Consider the listing below. Extract exactly the lines from the line containing "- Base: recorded" to the line containing "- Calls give", both included.

------ INFORMATION SUPPLIED ------

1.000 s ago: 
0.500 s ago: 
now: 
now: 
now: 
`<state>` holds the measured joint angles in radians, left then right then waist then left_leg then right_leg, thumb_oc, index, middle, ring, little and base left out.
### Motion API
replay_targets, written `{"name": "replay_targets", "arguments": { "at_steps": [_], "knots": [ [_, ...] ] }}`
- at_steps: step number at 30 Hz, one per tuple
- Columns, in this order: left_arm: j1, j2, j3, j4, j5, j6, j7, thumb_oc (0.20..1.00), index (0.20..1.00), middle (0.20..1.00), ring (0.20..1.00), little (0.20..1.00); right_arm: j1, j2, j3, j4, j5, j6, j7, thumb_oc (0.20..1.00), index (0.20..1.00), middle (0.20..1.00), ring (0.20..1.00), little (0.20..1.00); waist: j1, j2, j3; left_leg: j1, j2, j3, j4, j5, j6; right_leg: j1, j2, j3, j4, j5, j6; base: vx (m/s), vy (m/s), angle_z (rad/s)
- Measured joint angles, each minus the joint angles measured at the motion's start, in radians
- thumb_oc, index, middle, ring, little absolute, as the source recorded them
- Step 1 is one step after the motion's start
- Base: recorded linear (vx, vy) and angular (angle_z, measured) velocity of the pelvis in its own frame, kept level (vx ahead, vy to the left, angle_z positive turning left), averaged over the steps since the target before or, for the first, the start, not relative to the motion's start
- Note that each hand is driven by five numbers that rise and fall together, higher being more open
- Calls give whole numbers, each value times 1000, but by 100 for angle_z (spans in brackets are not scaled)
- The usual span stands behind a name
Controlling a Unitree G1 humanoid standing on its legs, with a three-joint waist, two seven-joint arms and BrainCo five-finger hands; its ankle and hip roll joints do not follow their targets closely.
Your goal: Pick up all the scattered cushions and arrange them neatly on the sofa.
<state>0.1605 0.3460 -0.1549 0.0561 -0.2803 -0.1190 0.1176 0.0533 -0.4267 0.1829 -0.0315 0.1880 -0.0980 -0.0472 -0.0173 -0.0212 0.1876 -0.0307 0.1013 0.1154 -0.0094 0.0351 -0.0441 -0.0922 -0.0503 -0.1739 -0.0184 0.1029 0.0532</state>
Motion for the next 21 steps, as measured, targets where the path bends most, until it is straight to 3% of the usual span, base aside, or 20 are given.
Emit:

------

▸ TASK ANSWER:
- Base: recorded linear (vx, vy) and angular (angle_z, measured) velocity of the pelvis in its own frame, kept level (vx ahead, vy to the left, angle_z positive turning left), averaged over the steps since the target before or, for the first, the start, not relative to the motion's start
- Note that each hand is driven by five numbers that rise and fall together, higher being more open
- Calls give whole numbers, each value times 1000, but by 100 for angle_z (spans in brackets are not scaled)

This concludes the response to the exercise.